21 Feb 2017

The activist chef

From Afternoons, 3:07 pm on 21 February 2017
Sam Kass cooked for the Obamas in the White House and served as the senior adviser for nutrition policy

Sam Kass cooked for the Obamas in the White House and served as the senior adviser for nutrition policy Photo: instagram.com/samkassdc

Sam Kass is no ordinary chef.

He cooked for the Obamas in the White House for six years and served as President Obama's senior adviser for nutrition policy.

He's the kind of chef who gets invited to the World Economic Summit in DAVOS not to cook food, but to talk about global issues and their connection to food.

He's passionate about kids and nutrition, working with Michelle Obama on her campaign for healthy eating, and he's passionate changing the way the world produces food. He's started a company called TROVE, connecting  personal health with the health of the planet.  

He says he served a meal at DAVOS called the Last Supper.

"We Use food to tell a powerful story about what we’re facing, one of the meals I do is called the Last Supper made with foods like chocolate and wine and coffee and shell fish, pistachio and almonds.

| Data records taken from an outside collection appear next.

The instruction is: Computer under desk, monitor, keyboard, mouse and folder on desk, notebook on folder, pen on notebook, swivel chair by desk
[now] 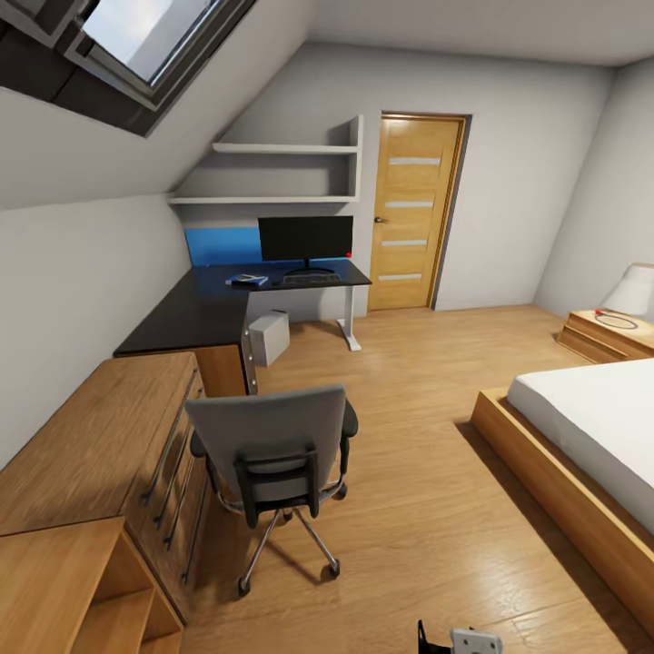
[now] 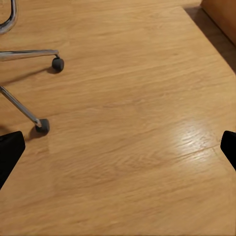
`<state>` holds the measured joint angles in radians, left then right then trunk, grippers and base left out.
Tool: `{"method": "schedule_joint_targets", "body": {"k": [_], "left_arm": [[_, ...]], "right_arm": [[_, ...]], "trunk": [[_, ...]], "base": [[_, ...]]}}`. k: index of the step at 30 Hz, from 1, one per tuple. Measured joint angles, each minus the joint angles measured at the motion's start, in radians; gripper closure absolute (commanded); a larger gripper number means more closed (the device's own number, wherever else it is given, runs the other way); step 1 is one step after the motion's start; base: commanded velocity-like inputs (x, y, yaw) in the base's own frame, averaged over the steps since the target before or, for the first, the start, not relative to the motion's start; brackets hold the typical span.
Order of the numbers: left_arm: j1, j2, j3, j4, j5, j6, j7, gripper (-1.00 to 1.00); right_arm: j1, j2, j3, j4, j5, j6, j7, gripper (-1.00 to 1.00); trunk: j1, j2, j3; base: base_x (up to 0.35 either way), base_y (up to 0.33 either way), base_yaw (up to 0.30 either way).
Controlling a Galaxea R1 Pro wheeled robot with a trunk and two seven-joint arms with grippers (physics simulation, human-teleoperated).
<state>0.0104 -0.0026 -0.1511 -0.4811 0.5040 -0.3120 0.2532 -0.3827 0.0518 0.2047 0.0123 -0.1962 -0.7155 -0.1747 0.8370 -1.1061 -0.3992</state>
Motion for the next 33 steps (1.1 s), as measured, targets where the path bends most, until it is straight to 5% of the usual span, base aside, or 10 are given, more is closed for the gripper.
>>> {"method": "schedule_joint_targets", "body": {"k": [5,10,13,15,16,23,27,33], "left_arm": [[-0.008,-0.003,0.0,-0.009,0.001,0.002,0.005,-1.0],[-0.097,-0.03,-0.001,-0.067,-0.005,0.027,0.053,-1.0],[-0.153,-0.037,-0.001,-0.08,-0.005,0.114,0.111,-1.0],[-0.198,-0.042,-0.001,-0.09,-0.005,0.212,0.136,-1.0],[-0.252,-0.046,-0.003,-0.097,-0.001,0.312,0.151,-1.0],[-0.422,-0.069,-0.003,-0.098,0.002,0.41,0.162,-1.0],[-0.484,-0.091,-0.003,-0.101,0.0,0.461,0.162,-1.0],[-0.494,-0.096,0.0,-0.03,0.002,0.407,0.161,-1.0]], "right_arm": [[0.0,0.003,0.002,-0.006,0.008,-0.001,0.0,-1.0],[0.0,0.006,0.003,-0.09,0.011,0.013,0.0,-1.0],[-0.001,0.008,0.001,-0.155,0.009,0.055,-0.001,-1.0],[-0.003,0.01,0.0,-0.205,0.006,0.117,-0.001,-1.0],[-0.006,0.011,-0.002,-0.248,-0.002,0.203,0.001,-1.0],[-0.067,0.03,-0.005,-0.279,-0.011,0.338,0.007,-1.0],[-0.139,0.044,-0.003,-0.285,-0.011,0.577,0.189,-1.0],[-0.161,0.055,-0.012,-0.28,-0.01,0.635,0.268,-1.0]], "trunk": [[0.019,-0.035,-0.016],[0.038,-0.07,-0.031],[0.05,-0.091,-0.04],[0.058,-0.105,-0.047],[0.061,-0.112,-0.05],[0.088,-0.161,-0.072],[0.104,-0.189,-0.084],[0.127,-0.231,-0.103]], "base": [[0.0,0.0,0.0],[0.0,0.0,0.0],[0.0,0.0,0.0],[0.0,0.0,0.0],[0.0,0.0,0.0],[0.0,0.0,0.0],[0.0,0.0,0.0],[0.0,0.0,0.0]]}}
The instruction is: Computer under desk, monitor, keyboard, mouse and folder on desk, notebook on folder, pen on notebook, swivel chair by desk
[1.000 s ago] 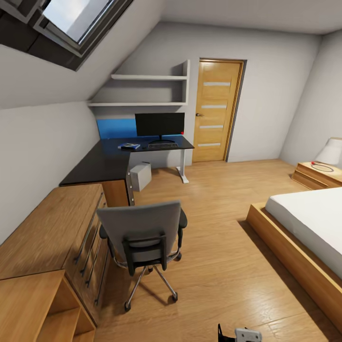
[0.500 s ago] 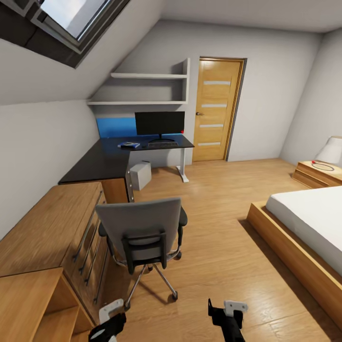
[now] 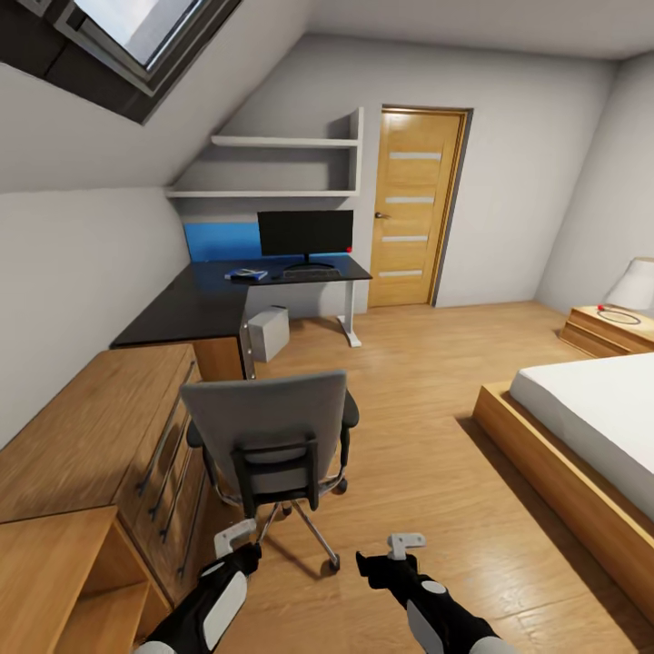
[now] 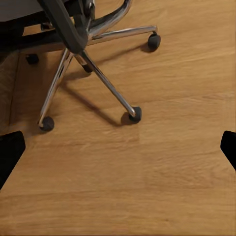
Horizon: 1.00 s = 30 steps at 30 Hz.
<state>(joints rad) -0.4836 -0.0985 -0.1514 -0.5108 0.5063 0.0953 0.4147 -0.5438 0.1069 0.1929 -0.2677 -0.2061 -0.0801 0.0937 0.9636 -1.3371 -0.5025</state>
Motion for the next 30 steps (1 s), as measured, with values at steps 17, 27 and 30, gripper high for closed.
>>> {"method": "schedule_joint_targets", "body": {"k": [17,27,30], "left_arm": [[0.0,-0.002,-0.001,0.089,-0.006,-0.108,0.0,-1.0],[-0.001,-0.004,-0.001,0.093,-0.006,-0.108,-0.002,-1.0],[0.0,-0.004,-0.002,0.092,-0.006,-0.108,-0.001,-1.0]], "right_arm": [[-0.001,0.006,-0.006,0.009,0.0,-0.154,0.001,-1.0],[-0.001,0.006,-0.006,0.009,0.0,-0.152,0.002,-1.0],[0.0,0.006,-0.007,0.01,0.0,-0.169,0.001,-1.0]], "trunk": [[0.065,-0.119,-0.054],[0.104,-0.189,-0.085],[0.115,-0.21,-0.094]], "base": [[0.0,0.0,0.089],[0.0,0.0,0.021],[0.0,0.0,0.236]]}}
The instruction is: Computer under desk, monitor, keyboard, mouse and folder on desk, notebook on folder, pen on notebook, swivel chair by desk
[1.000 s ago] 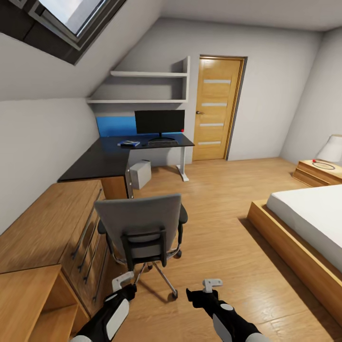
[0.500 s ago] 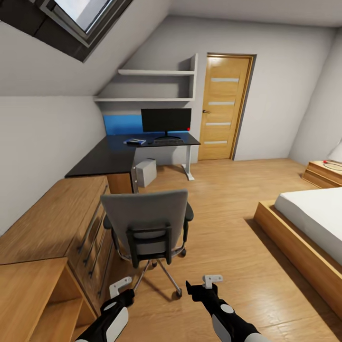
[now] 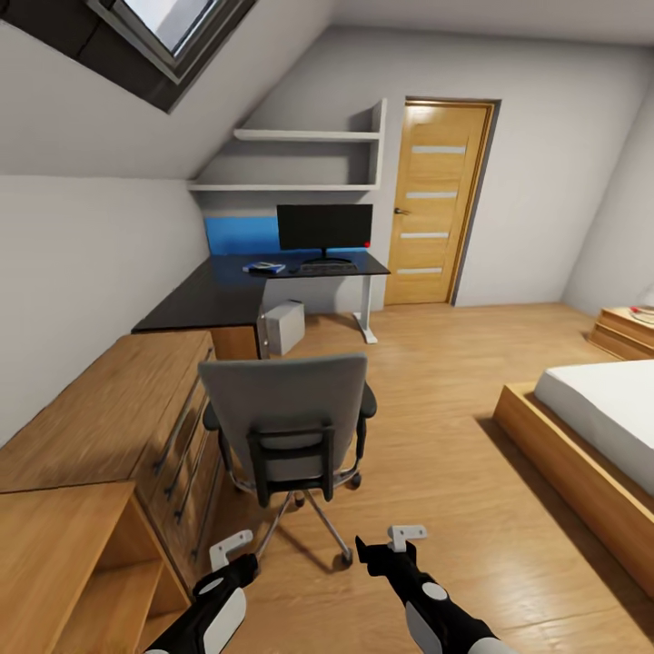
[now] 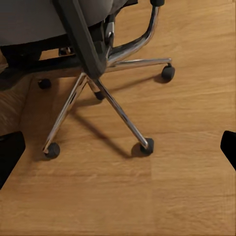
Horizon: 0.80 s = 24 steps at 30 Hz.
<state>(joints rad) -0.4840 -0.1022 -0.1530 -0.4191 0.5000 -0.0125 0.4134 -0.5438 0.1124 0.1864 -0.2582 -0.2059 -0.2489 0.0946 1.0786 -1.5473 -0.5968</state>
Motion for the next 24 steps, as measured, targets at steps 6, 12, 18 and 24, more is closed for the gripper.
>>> {"method": "schedule_joint_targets", "body": {"k": [6,12,18,24], "left_arm": [[0.0,-0.001,0.0,0.001,0.0,0.0,0.001,-1.0],[0.0,-0.001,0.0,0.001,0.0,0.0,0.001,-1.0],[0.0,-0.001,0.0,0.001,0.0,0.0,0.001,-1.0],[0.0,-0.001,0.0,0.001,0.0,0.0,0.0,-1.0]], "right_arm": [[0.0,-0.001,-0.001,0.001,0.001,-0.013,0.002,-1.0],[0.0,-0.001,-0.001,0.001,0.001,-0.015,0.002,-1.0],[0.0,0.0,-0.001,0.001,0.0,-0.02,0.001,-1.0],[0.0,-0.002,-0.001,0.001,0.0,-0.021,0.0,-1.0]], "trunk": [[0.023,-0.042,-0.019],[0.046,-0.084,-0.038],[0.069,-0.126,-0.056],[0.092,-0.168,-0.075]], "base": [[0.0,0.0,0.022],[0.0,0.0,0.032],[0.0,0.0,0.212],[0.0,0.0,0.106]]}}
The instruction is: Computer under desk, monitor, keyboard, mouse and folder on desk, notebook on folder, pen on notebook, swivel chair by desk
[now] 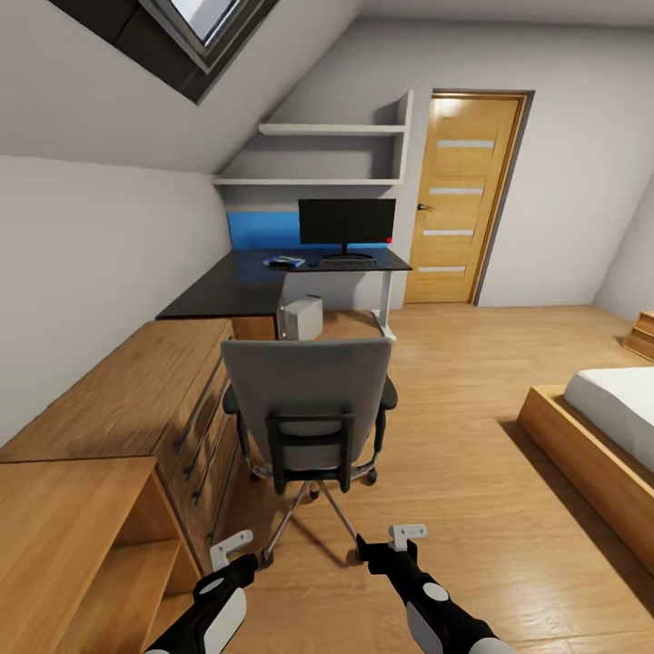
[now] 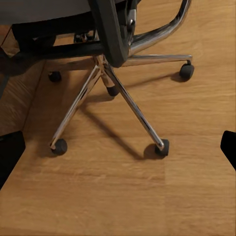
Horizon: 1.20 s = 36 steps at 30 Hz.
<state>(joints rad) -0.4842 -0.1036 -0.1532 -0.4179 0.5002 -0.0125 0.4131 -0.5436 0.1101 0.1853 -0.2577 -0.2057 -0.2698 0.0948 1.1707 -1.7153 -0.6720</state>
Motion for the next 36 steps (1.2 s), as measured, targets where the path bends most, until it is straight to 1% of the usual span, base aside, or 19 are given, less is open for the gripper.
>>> {"method": "schedule_joint_targets", "body": {"k": [6,16,36], "left_arm": [[0.0,0.0,0.0,0.0,0.0,0.0,0.0,-1.0],[0.0,0.0,0.001,0.0,0.0,0.0,0.001,-1.0],[0.0,-0.001,-0.001,0.0,0.0,0.0,0.0,-1.0]], "right_arm": [[0.0,-0.001,-0.001,0.0,0.0,0.0,0.0,-1.0],[0.0,-0.002,-0.001,-0.001,-0.001,-0.001,0.0,-1.0],[0.0,-0.006,-0.001,-0.004,0.001,0.0,0.0,-1.0]], "trunk": [[0.023,-0.042,-0.019],[0.061,-0.112,-0.05],[0.138,-0.252,-0.113]], "base": [[0.0,0.0,0.033],[0.0,0.0,0.183],[0.0,0.0,0.007]]}}
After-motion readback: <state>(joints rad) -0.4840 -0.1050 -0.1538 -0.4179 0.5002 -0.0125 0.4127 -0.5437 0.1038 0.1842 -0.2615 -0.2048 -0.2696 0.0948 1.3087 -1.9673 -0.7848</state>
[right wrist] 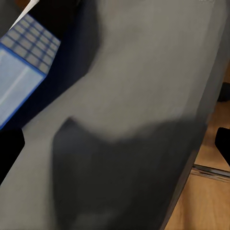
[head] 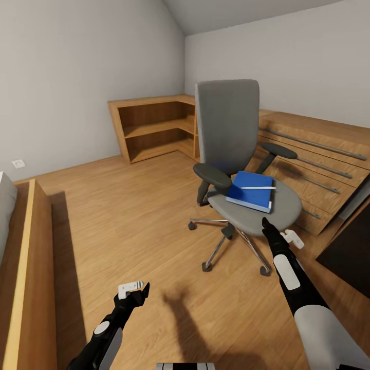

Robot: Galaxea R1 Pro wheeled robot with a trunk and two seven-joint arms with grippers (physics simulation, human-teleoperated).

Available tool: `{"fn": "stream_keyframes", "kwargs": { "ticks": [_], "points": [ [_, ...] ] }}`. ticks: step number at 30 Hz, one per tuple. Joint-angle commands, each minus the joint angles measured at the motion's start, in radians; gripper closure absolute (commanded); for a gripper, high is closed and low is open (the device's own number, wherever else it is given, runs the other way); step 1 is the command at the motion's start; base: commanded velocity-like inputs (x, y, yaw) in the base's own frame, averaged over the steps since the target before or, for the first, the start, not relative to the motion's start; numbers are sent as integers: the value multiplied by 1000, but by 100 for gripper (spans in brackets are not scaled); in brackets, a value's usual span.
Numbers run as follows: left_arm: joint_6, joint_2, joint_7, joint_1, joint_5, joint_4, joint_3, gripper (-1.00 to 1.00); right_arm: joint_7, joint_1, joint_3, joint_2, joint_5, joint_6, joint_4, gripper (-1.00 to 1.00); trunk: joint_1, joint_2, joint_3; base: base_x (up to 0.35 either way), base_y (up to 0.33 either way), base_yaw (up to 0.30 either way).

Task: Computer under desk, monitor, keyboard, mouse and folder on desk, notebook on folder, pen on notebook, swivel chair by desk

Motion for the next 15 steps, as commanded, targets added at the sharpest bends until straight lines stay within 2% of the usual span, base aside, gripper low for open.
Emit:
{"fn": "stream_keyframes", "kwargs": {
  "ticks": [1, 15],
  "points": [
    [-1, -1, -10, -1, 10, 1, 4, -100, -4, 0, 3, 0, -15, -4, 78, -100, 0, 0, -1, 3, 0, 0],
    [-2, -1, -10, 0, 10, 1, 4, -100, -4, 0, 3, 0, -15, -4, 78, -100, 0, 0, -1, 53, 0, 0]
  ]
}}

These are products that experts predict we won’t have access to for future generations our kids and grandkids won’t be able to afford them because they’re going to be do hard to grow because of climate change.

"You tell people chocolate, coffee and wine won’t be around and you have people ready to riot in the streets!"

He also served an 'ugly vegetable soup' using left overs.

Chef, Sam Kass

Chef, Sam Kass Photo: twitter

"We waste globally about a third of what we produce, in the US it’s about 40 percent of food cultivated ends up in the trash and landfill which then produces methane. It’s hard to imagine a oil company wasting a third of what it pulls out of the ground."

He says Michelle Obama had a deep concern for child and the problem in the US is huge..

"One in three kids is on track to have diabetes in their life time," he says.

The number of children going to school with out breakfast in New Zealand will create many more problem down the track he says.

"Look at the data, kids without breakfast dramatically under perform they have trouble concentrating. It’s just unconscionable that anybody in their right mind would think it was acceptable to deny serving those kids a basic breakfast, it’s a no-brainer as a policy to make sure all kids get the basic nourishment in the morning."